▶ _WHAT TO DO_
Once you find a line containing the word "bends" in the entries below, copy it.

▶ _DATA TO PROCESS_
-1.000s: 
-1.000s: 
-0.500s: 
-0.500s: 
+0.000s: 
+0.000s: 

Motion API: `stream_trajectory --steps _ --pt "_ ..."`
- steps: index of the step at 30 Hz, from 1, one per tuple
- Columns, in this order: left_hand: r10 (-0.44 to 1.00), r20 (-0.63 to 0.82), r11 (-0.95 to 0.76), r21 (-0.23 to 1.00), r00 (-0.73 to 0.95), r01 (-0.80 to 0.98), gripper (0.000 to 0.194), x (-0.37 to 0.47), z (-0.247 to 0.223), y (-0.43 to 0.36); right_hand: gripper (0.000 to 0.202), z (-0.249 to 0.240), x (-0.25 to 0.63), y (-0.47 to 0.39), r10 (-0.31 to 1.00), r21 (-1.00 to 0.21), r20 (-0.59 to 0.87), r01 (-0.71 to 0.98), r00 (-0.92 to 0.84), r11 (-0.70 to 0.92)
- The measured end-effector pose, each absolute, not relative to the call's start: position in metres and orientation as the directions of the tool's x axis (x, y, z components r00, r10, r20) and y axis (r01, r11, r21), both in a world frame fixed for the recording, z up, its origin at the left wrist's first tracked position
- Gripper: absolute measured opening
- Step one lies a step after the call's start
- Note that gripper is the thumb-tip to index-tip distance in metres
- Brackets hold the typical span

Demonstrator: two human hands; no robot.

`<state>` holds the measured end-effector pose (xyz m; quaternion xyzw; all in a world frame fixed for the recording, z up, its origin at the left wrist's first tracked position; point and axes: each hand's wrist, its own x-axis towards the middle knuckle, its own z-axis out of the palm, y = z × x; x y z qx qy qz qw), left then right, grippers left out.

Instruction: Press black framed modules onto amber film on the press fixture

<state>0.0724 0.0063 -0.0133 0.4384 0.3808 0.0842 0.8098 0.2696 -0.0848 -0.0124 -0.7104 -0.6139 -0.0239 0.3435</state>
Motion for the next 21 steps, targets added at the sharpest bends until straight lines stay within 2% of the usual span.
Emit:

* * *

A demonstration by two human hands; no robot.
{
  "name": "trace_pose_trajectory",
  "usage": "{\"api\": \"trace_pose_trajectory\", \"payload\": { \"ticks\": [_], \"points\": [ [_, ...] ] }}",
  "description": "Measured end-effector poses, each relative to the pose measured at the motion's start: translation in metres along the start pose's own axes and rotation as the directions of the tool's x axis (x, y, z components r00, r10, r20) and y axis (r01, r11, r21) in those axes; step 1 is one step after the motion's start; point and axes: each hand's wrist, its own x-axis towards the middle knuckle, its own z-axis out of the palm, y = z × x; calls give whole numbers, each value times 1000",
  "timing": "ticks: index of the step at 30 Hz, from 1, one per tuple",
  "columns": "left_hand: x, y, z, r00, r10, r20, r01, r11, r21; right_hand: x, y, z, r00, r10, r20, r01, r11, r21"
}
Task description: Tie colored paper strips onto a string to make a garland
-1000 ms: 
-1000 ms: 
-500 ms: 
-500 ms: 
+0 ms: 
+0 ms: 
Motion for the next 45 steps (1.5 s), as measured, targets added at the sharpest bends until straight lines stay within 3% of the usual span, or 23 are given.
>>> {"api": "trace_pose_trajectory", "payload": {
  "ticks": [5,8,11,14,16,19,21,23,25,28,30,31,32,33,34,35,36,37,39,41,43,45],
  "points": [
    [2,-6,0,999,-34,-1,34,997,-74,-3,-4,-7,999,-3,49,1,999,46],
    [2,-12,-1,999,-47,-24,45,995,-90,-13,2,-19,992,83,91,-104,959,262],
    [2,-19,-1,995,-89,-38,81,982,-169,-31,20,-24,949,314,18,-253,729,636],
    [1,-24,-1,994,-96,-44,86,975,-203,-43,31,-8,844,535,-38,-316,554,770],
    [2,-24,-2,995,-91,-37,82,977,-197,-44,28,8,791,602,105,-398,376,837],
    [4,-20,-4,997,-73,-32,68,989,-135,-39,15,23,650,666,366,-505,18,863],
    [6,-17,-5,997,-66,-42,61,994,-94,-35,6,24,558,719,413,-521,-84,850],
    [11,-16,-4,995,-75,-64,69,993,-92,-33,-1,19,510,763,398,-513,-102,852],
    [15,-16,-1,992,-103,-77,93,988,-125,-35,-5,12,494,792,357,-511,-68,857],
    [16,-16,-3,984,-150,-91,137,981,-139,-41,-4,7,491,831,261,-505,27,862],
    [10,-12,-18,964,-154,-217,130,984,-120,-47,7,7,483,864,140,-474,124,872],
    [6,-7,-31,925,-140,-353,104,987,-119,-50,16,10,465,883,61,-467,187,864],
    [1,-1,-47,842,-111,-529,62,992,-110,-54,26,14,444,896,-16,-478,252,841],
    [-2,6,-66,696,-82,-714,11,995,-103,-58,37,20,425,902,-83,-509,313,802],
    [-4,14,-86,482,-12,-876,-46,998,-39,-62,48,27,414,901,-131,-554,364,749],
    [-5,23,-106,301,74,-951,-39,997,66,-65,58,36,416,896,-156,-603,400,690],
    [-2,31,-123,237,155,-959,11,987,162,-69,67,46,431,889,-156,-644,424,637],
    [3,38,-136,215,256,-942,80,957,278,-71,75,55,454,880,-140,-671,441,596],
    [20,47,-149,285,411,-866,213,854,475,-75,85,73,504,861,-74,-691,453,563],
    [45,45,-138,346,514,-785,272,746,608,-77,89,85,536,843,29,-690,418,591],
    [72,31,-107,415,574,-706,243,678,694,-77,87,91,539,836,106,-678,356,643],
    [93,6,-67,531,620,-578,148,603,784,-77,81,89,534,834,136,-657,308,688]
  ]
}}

▶ _WRITTEN SOLUTION_
Motion for the next 21 steps, targets added at the sharpest bends until straight lines stay within 2% of the usual span.
Motion for the next 45 steps (1.5 s), as measured, targets added at the sharpest bends until straight lines stay within 3% of the usual span, or 23 are given.

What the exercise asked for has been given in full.